Give the entries below again exactly. Their pictures are not needed.
Top of Information
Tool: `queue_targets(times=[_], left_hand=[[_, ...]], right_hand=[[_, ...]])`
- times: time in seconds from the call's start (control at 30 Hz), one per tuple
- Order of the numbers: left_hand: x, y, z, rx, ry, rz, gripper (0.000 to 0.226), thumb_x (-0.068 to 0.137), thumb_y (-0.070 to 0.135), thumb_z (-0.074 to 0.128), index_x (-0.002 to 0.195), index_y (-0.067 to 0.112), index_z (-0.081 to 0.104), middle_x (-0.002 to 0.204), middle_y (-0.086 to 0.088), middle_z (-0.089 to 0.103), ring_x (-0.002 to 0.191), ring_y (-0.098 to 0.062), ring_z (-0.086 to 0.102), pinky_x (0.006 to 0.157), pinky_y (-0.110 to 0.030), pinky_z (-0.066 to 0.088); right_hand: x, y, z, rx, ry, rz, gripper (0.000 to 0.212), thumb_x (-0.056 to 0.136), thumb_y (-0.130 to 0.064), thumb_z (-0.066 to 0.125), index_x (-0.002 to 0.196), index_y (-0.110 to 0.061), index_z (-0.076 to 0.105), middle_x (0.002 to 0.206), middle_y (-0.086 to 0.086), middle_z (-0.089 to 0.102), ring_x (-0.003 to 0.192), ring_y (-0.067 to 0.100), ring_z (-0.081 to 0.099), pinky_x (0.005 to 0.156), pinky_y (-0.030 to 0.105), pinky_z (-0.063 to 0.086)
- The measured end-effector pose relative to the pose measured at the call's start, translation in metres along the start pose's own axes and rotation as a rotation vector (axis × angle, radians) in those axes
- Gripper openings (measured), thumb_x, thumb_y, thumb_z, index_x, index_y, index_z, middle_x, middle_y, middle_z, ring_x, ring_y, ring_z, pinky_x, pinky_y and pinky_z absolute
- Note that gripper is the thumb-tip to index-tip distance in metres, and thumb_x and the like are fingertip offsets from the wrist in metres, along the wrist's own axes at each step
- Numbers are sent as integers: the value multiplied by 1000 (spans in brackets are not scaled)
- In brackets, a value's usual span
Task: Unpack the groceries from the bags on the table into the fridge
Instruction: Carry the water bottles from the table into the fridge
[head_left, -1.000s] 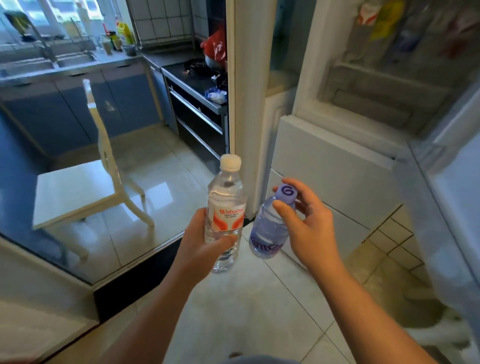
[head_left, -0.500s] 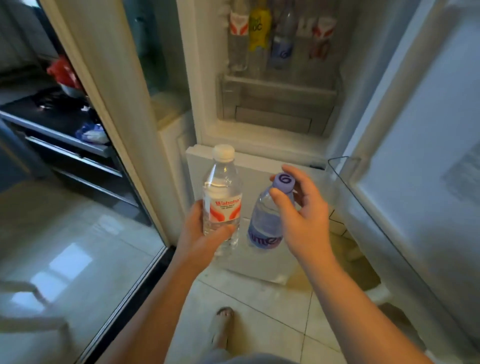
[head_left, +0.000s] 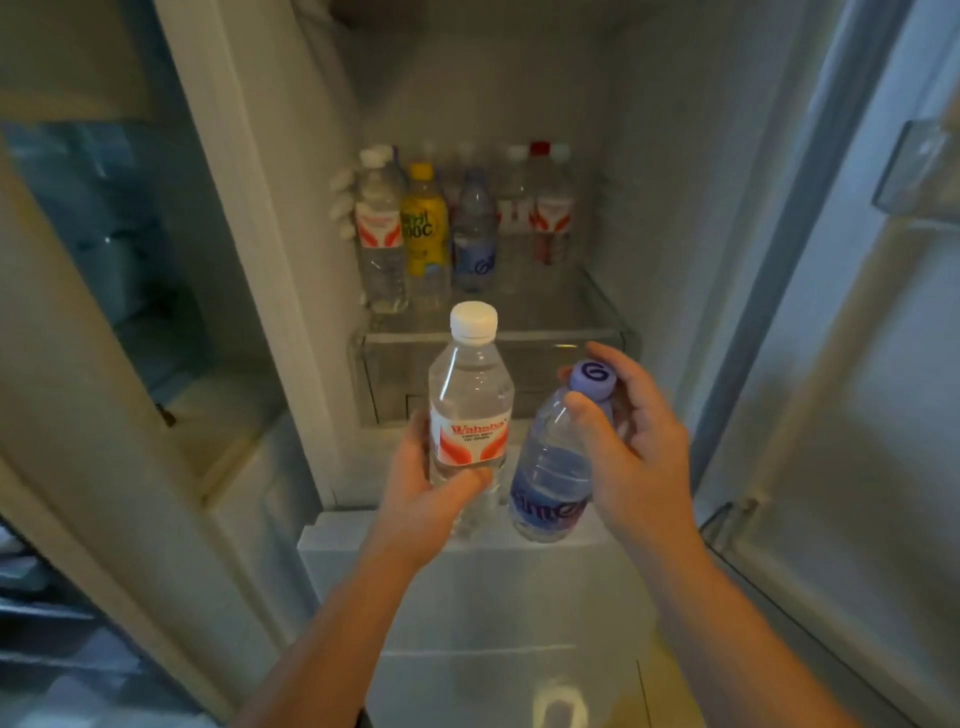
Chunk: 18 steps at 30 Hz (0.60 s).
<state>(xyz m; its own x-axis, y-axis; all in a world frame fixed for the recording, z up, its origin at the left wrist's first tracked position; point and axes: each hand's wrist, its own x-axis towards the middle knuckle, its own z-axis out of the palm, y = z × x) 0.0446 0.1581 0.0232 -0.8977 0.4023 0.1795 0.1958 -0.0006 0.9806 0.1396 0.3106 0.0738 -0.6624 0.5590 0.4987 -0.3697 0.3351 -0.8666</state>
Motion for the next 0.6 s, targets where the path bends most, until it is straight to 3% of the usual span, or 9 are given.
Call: queue_targets(times=[0.1,0.17,0.3,0.4,0.5,0.6], left_hand=[[45,10,-6,-24,-60,67,60,80,0,78,120,36,52,110,14,70,104,-2,67,76,-18,56],[72,23,-9,-34,-92,102,61,76,2,81,119,35,54,108,17,72,103,-4,69,79,-20,56],[121,53,-11,-63,-121,199,70,63,14,78,127,28,54,114,4,72,108,-13,69,90,-27,57],[158,71,-5,-65,-161,240,70,69,8,76,131,25,50,117,4,70,107,-8,68,90,-26,56],[196,83,4,-72,-173,206,64,81,-3,73,131,27,47,113,13,66,101,4,65,81,-14,50],[229,85,13,-42,-184,162,64,84,1,72,136,25,44,119,9,63,107,-1,59,82,-16,46]], right_hand=[[38,-4,18,3,11,-52,37,95,-10,63,127,-26,58,114,-8,69,106,6,65,86,17,53],[65,-10,29,-13,19,-84,36,95,-12,63,129,-25,58,117,-5,69,109,8,65,91,21,54],[116,-25,43,15,55,-195,35,94,-5,63,123,-23,59,114,-6,68,107,8,65,90,19,52],[155,-31,48,23,71,-262,32,94,-3,63,119,-24,59,109,-8,68,103,3,65,88,17,51],[195,-27,52,-16,95,-293,30,94,-5,63,116,-25,58,107,-11,66,100,0,63,87,16,49],[230,-12,57,-48,110,-291,30,94,-7,64,113,-29,57,106,-12,65,101,0,63,90,19,50]])
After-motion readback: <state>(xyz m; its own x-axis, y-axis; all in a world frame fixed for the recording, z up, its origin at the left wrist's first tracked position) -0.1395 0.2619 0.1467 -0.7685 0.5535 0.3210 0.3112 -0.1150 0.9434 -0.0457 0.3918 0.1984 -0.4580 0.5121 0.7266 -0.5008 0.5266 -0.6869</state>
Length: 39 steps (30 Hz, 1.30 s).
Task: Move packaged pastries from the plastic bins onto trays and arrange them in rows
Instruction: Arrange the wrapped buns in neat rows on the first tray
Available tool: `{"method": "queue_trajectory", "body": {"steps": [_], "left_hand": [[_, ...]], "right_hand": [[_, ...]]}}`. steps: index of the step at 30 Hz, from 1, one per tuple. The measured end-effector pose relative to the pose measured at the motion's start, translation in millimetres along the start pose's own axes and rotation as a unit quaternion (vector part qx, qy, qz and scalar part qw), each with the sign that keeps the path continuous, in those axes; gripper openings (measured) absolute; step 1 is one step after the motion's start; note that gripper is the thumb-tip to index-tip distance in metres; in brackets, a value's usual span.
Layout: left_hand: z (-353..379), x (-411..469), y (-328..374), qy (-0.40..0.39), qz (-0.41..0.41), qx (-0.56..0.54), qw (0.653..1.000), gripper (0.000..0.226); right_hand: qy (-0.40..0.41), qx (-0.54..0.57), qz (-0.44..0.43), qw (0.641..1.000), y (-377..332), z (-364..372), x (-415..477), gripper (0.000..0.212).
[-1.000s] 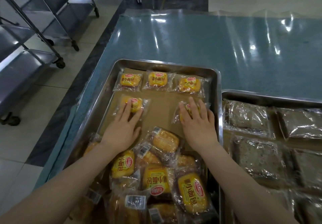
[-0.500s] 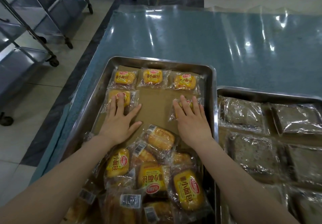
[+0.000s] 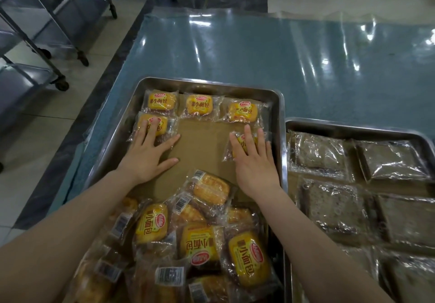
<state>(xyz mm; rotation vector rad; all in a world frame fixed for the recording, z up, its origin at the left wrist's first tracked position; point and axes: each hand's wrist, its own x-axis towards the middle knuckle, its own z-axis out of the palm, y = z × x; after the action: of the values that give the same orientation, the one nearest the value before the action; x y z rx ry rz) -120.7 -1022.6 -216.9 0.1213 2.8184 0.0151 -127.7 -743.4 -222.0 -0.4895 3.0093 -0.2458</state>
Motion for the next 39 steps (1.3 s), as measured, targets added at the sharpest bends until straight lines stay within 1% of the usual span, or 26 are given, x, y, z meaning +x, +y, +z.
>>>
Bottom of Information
Task answer ->
Tool: `queue_targets(times=[_], left_hand=[[_, ...]], right_hand=[[_, ...]])`
- times: time in seconds from the call's start (control at 30 Hz), one per tuple
- Order of the numbers: left_hand: x, y, z, rx, ry, rz, gripper (0.000 to 0.226), thumb_x (-0.068 to 0.137), thumb_y (-0.070 to 0.135), thumb_z (-0.074 to 0.128), index_x (-0.002 to 0.195), index_y (-0.067 to 0.112), index_z (-0.081 to 0.104), middle_x (-0.002 to 0.204), middle_y (-0.086 to 0.088), middle_z (-0.089 to 0.103), ring_x (-0.002 to 0.191), ring_y (-0.098 to 0.062), ring_z (-0.086 to 0.102), pinky_x (0.006 to 0.157), pinky_y (-0.110 to 0.030), pinky_z (-0.066 to 0.088); right_hand: x, y, z, rx, ry, rz, gripper (0.000 to 0.212), thumb_x (-0.056 to 0.136), thumb_y (-0.130 to 0.064), thumb_z (-0.066 to 0.125), index_x (-0.002 to 0.196), index_y (-0.110 to 0.061), index_z (-0.076 to 0.105), middle_x (0.002 to 0.206), middle_y (-0.086 to 0.086), middle_z (-0.089 to 0.102), ring_x (-0.003 to 0.192), ring_y (-0.067 to 0.100), ring_z (-0.081 to 0.099), pinky_x (0.005 to 0.156), pinky_y (-0.030 to 0.105), pinky_z (-0.063 to 0.086)
- The measured end-effector pose relative to the pose measured at the call's start, translation in metres along the start pose's own axes and rotation as a rotation vector (axis × angle, radians) in those axes
- Gripper openings (measured), thumb_x, thumb_y, thumb_z, index_x, index_y, index_z, middle_x, middle_y, middle_z, ring_x, ring_y, ring_z, pinky_x, pinky_y and pinky_z absolute
- Note that gripper is the thumb-tip to index-tip distance in metres, and thumb_x and the like are fingertip offsets from the wrist in metres, along the wrist's own axes at each step
- Numbers are sent as integers: the value multiplied by 1000 (spans in brackets are not scaled)
- In brackets, a value's usual span
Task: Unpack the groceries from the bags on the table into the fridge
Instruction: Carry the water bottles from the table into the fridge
[head_left, -1.000s] 
[head_left, -0.500s] 
[head_left, +0.000s] 
Chunk: 18 steps at 30 Hz (0.60 s).
<state>(xyz m; its own x-axis, y-axis; all in a world frame fixed for the recording, z up, its origin at the left wrist's first tracked position; point and axes: each hand's wrist, its own x-axis towards the middle knuckle, its own z-axis out of the palm, y = z × x) 0.0446 0.1581 0.0232 -0.8977 0.4023 0.1795 0.1958 -0.0006 0.9806 0.1396 0.3106 0.0738 -0.6624 0.5590 0.4987 -0.3697 0.3351 -0.8666</state>
Motion for the next 0.6 s, targets where the path bends most, until it is straight to 3% of the usual span, or 9 are given.
Call: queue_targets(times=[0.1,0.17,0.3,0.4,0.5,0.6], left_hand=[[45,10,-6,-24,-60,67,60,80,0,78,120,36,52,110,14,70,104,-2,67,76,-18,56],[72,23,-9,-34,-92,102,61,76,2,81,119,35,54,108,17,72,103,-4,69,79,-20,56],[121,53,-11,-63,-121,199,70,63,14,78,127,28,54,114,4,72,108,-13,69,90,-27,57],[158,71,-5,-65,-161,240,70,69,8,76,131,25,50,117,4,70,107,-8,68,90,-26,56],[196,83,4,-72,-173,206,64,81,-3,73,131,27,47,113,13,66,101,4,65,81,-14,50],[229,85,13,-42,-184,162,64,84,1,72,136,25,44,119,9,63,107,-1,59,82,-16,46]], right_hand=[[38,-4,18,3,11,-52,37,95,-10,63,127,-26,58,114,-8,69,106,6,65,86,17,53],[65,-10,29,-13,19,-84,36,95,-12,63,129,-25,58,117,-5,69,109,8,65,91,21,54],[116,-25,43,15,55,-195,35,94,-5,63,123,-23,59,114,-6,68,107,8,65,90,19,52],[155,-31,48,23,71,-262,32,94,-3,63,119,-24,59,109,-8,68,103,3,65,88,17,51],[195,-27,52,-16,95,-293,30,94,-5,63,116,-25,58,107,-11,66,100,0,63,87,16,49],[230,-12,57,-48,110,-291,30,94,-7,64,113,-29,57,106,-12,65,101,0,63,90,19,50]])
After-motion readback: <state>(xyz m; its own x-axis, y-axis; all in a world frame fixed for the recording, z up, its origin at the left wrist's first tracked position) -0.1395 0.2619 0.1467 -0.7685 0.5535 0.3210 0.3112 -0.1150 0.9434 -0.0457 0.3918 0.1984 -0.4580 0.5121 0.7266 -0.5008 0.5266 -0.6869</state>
Length: 39 steps (30 Hz, 1.30 s).
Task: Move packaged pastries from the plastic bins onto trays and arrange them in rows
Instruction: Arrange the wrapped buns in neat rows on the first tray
Available tool: `{"method": "queue_trajectory", "body": {"steps": [_], "left_hand": [[_, ...]], "right_hand": [[_, ...]]}}`. steps: index of the step at 30 Hz, from 1, one per tuple. The measured end-effector pose relative to the pose measured at the motion's start, translation in millimetres along the start pose's own axes and rotation as a unit quaternion (vector part qx, qy, qz and scalar part qw), each with the sign that keeps the path continuous, in those axes; gripper openings (measured) absolute; step 1 is one step after the motion's start; note that gripper is the thumb-tip to index-tip distance in metres; in brackets, a value's usual span.
Layout: left_hand: z (-353..379), x (-411..469), y (-328..374), qy (-0.40..0.39), qz (-0.41..0.41), qx (-0.56..0.54), qw (0.653..1.000), gripper (0.000..0.226); right_hand: qy (-0.40..0.41), qx (-0.54..0.57), qz (-0.44..0.43), qw (0.641..1.000), y (-377..332), z (-364..372), x (-415..477), gripper (0.000..0.212).
[-1.000s] 
[-0.500s] 
[+0.000s] 
<state>(xyz mm; rotation vector rad; all in a world frame fixed for the recording, z up, its origin at the left wrist's first tracked position; point and axes: each hand's wrist, its own x-axis towards the middle knuckle, its own z-axis out of the palm, y = z × x; after the action: of the values that give the same orientation, the one nearest the value before the action; x y z rx ry rz) -120.7 -1022.6 -216.9 0.1213 2.8184 0.0151 -127.7 -743.4 -222.0 -0.4895 3.0093 -0.2458</state>
Motion for the next 39 steps (1.3 s), as measured, targets added at the sharpest bends until straight lines stay within 1% of the usual span, or 26 are given, x, y, z meaning +x, +y, +z.
>>>

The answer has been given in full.